Settings: Default pipeline workers: 2

Elastic Stack Logstash
1

Hi
My sample data is like follow

TransactionsPK,InsertTime,RetrivalRefNo,MsgType,TimeLocal,DateLocal,DateCaptured,TerminalID,CardAcqID,SystemTraceNo,Amount,TransType,PrimaryAccNo,PrimaryAccNoEnc,IssCode,ProcessingCode,PosCondition,Reciept,AcqCode,SettlementType
D41E16F4-BAEB-E411-80C6-0050569F2C47,2015-04-26 06:51:33.763,320000050291,0210,06:51:32,2015-04-26,2015-04-26,C0000255,M00000000000093,000159,1000,1,505416******2848,AaocywiSZBzCuhkEE4sfeA==,505416,000000,14,NULL,581672132,0001
7DEC913D-BCEB-E411-80C6-0050569F2C47,2015-04-26 07:00:46.003,320000050292,0210,07:00:45,2015-04-26,2015-04-26,C0000388,M00000000000187,000057,25000,1,603799******9794,vpYphJ4axQW9conblV39nQ==,603799,000000,14,NULL,581672132,0001

and my filter is :

input {
file {
path => '/root/datasample/transaction.csv'
start_position => beginning

}

}

filter
{
csv{
columns =>[
'transactionspk',
'inserttime',
'retrivalrefno',
'msgtype',
'timeLocal',
'dateLocal',
'datecaptured',
'terminalid',
'cardacqid',
'systemtraceNo',
'amount',
'transtype',
'primaryaccNo',
'primaryaccNoEnc',
'isscode',
'processingcode',
'poscondition',
'reciept',
'acqcode',
'settlementtype'
]
separator => ','
remove_field => ['message']
}
date {

		match => ['inserttime', 'yyyy-MM-dd HH:mm:ss.SSS']
		match => ['timeLocal', 'HH:mm:ss']
		match => ['dateLocal', 'yyyy-MM-dd']
		match => ['datecaptured', 'yyyy-MM-dd']
		
	}
	
mutate {

		convert =>{ 
		 "transactionspk" => "string" 
		 "retrivalrefno"   => "float"
		 "msgtype" => "float"
		 "terminalid" => "string"
		 "cardacqid" => "string"
		 "systemtraceNo" =>"float"
		 "amount" => "float"
		 "transtype" => "float"
		 "primaryaccNo" => "string"
		"primaryaccNoEnc" => "string"
		 "isscode" => "float"
		 "processingcode" => "float"
		 "poscondition" => "float"
		 "reciept" => "string"
		"acqcode" => "float"
		"settlementtype" => "float" }
		  
					
		}

}

output {
elasticsearch {

    hosts => 'localhost:9200'
    action => 'index'
}

}

2

Yes?

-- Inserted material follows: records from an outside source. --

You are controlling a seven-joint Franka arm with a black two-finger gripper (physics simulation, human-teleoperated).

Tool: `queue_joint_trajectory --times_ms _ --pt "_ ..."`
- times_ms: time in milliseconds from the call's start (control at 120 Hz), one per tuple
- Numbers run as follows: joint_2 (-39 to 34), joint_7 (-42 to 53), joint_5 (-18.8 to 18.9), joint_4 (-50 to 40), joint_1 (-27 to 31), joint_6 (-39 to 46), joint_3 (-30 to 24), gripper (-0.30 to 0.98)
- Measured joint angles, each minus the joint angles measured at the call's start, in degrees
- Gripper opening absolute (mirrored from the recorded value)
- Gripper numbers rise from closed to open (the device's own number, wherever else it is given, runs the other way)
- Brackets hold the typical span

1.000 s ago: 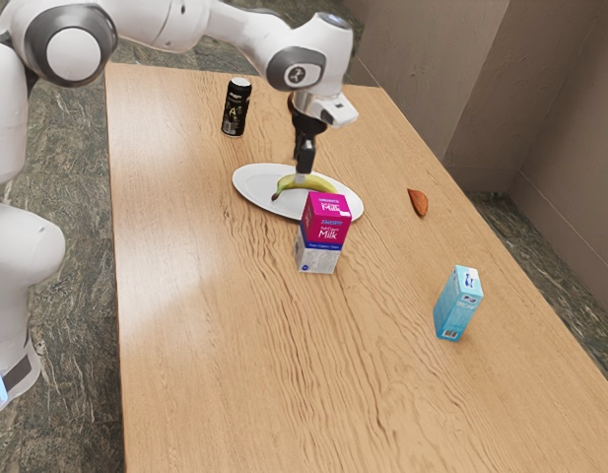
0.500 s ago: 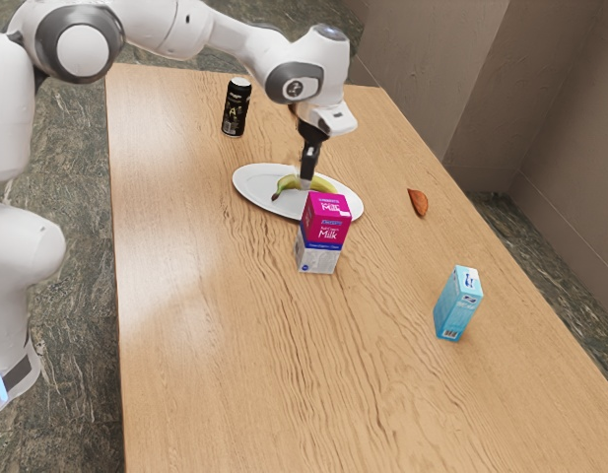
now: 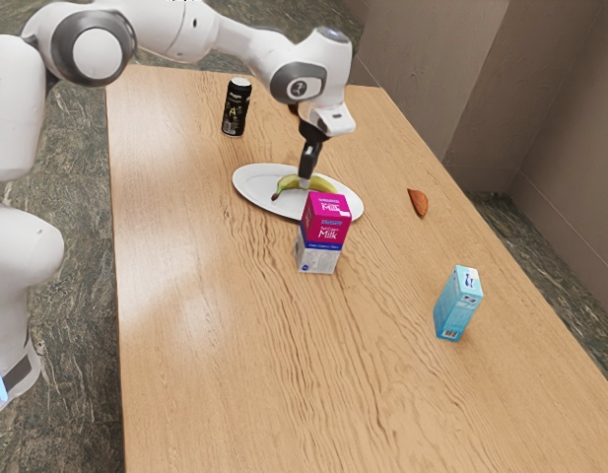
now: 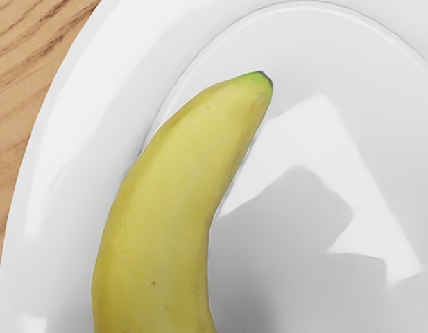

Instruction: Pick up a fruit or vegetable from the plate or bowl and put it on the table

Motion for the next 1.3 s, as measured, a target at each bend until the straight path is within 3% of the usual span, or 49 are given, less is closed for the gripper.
queue_joint_trajectory --times_ms 350,658,800,967,1092,1300 --pt "1.5 1.8 -0.1 0.5 -3.3 0.0 4.1 0.64" --pt "1.5 1.0 -0.4 0.5 -3.3 -0.1 4.9 0.22" --pt "1.2 0.0 -0.3 0.8 -3.3 -0.1 5.4 0.19" --pt "-0.7 -1.0 -0.5 8.5 -3.8 -4.1 5.4 0.19" --pt "-2.7 -1.6 -3.5 13.2 -8.9 -6.3 17.5 0.19" --pt "0.1 -2.3 -7.4 15.6 -16.2 -5.5 29.9 0.19"
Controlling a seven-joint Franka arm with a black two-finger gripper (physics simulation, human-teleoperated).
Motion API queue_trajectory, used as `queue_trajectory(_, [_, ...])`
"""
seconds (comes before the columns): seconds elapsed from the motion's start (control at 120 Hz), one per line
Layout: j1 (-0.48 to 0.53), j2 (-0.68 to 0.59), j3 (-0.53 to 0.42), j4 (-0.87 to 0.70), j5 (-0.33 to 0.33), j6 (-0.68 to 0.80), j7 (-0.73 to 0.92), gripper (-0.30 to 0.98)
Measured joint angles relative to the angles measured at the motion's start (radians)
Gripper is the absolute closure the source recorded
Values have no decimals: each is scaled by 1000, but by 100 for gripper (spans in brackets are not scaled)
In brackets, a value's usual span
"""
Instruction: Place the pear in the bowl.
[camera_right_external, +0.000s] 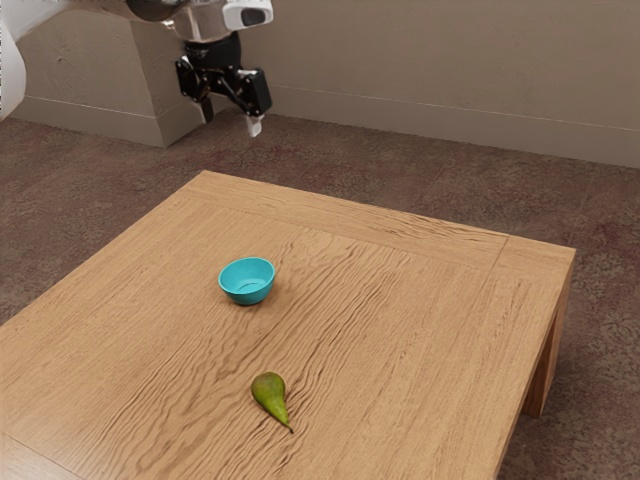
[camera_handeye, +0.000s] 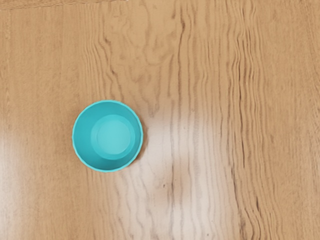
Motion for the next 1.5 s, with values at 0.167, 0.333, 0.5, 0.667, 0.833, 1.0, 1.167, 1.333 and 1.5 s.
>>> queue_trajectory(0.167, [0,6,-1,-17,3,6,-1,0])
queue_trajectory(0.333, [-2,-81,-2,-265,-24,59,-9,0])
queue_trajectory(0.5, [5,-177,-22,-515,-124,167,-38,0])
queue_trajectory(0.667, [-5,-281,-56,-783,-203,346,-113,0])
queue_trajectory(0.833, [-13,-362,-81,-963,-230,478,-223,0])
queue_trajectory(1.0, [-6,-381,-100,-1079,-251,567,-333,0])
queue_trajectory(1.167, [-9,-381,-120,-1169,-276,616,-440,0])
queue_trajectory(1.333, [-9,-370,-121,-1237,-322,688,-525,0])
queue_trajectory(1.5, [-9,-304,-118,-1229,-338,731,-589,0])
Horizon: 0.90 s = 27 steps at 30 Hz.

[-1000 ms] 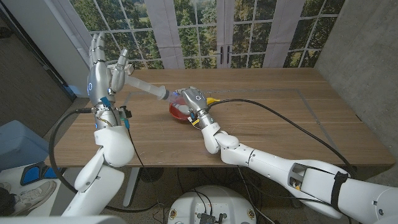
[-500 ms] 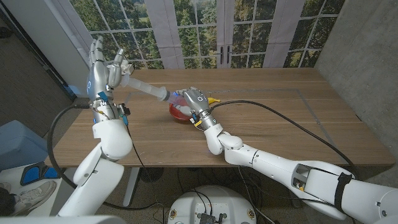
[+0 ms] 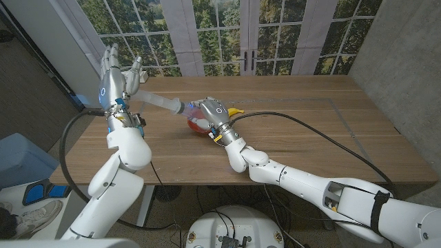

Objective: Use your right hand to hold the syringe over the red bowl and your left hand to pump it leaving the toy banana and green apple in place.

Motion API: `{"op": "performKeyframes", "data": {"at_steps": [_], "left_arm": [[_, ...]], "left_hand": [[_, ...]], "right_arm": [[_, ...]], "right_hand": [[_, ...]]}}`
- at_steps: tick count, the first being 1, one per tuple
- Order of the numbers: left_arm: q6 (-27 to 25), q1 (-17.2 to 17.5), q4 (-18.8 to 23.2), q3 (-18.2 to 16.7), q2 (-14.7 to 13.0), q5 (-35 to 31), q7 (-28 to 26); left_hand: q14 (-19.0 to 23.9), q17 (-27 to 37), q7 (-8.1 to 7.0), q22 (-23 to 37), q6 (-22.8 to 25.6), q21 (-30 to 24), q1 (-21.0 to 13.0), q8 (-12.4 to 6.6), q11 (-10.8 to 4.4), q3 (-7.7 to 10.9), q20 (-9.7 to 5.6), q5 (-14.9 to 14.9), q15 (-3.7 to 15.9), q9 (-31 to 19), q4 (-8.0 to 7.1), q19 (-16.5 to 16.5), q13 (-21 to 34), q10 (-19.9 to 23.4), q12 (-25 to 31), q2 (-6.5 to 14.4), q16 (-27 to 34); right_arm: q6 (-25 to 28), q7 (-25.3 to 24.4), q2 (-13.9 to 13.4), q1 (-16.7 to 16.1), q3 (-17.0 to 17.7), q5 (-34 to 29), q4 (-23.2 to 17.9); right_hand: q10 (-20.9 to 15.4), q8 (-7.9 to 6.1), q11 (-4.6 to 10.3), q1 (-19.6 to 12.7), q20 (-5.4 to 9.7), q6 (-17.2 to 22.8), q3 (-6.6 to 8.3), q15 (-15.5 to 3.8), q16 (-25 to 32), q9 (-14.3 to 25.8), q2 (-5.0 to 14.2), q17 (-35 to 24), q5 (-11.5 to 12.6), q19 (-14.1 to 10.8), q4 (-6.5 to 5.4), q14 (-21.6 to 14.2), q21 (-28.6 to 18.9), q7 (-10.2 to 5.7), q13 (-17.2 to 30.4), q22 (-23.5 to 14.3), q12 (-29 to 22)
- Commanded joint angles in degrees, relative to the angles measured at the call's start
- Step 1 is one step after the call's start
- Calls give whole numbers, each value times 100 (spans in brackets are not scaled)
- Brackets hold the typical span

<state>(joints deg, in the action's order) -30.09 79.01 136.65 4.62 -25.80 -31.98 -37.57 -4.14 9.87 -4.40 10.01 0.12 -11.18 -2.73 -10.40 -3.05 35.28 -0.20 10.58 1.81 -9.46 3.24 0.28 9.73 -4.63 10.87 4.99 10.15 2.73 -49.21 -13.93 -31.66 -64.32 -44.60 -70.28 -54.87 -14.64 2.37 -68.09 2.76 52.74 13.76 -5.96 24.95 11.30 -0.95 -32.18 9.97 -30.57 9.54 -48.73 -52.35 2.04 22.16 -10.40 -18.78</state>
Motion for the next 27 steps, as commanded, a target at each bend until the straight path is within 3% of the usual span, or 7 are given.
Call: {"op": "performKeyframes", "data": {"at_steps": [1, 8, 27], "left_arm": [[-1073, -317, -13, 493, -239, -463, -133], [-1201, -359, -38, 566, -319, -408, -218], [-422, -123, -175, 122, -587, 596, -84]], "left_hand": [[-58, -2, 15, 8, 30, -1, 31, 13, 5, 36, 0, -3, 229, -28, 5, 39, 21, -15, -11, 364, -4], [-79, -1, 28, 9, 31, 2, 25, 15, 0, 69, 0, 2, 243, -29, -2, 48, 21, -33, -18, 400, -6], [-122, 15, 3, 11, -25, 15, 89, 37, -27, 83, -83, -1, 291, -28, -59, 97, 21, -91, -33, 383, -2]], "right_arm": [[-104, -27, 0, -1, 17, -45, -61], [-71, -45, -37, -55, 55, -85, -173], [-206, -27, -93, -111, 110, -151, -333]], "right_hand": [[-786, -42, 719, -595, 460, 1388, 87, -729, -24, 18, 659, -22, 30, 50, -36, 1, -27, -936, 21, -10, -4], [-785, -37, 710, -599, 460, 1389, 89, -728, -29, 18, 657, -32, 31, 56, -32, 5, -40, -925, 19, -9, 11], [-807, -27, 718, -594, 461, 1401, 92, -727, -44, 18, 648, -53, 30, 68, -30, 12, -72, -929, 37, -5, 26]]}}
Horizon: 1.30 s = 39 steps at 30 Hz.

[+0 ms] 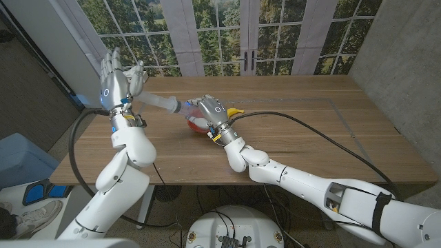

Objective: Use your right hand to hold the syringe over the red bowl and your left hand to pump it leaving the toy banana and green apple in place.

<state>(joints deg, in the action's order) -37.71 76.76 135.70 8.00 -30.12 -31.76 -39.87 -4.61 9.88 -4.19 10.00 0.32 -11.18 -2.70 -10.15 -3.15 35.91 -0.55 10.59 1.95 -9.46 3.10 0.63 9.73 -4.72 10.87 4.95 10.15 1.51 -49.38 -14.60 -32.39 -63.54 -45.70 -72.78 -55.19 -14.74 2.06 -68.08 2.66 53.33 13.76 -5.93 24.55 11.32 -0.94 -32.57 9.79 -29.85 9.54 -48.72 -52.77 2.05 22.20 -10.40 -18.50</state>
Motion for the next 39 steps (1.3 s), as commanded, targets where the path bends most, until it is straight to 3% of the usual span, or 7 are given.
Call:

Did you have a question?

3

Hi many thanks for reply I have problem to import my log to logstash and then elasticsearch.I attach log and my filter.i would be grateful if help me Best

4

Hi all
whats the meaning of "Default pipeline workers: 2" that is the result when is run logstash
Best

5

whats the meaning of "Default pipeline workers: 2" that is the result when is run logstash

This means that Logstash will use two concurrently executing pipelines for processing the events. The number of pipeline workers can be configured but gets a reasonable default value based on the number of CPUs the system has.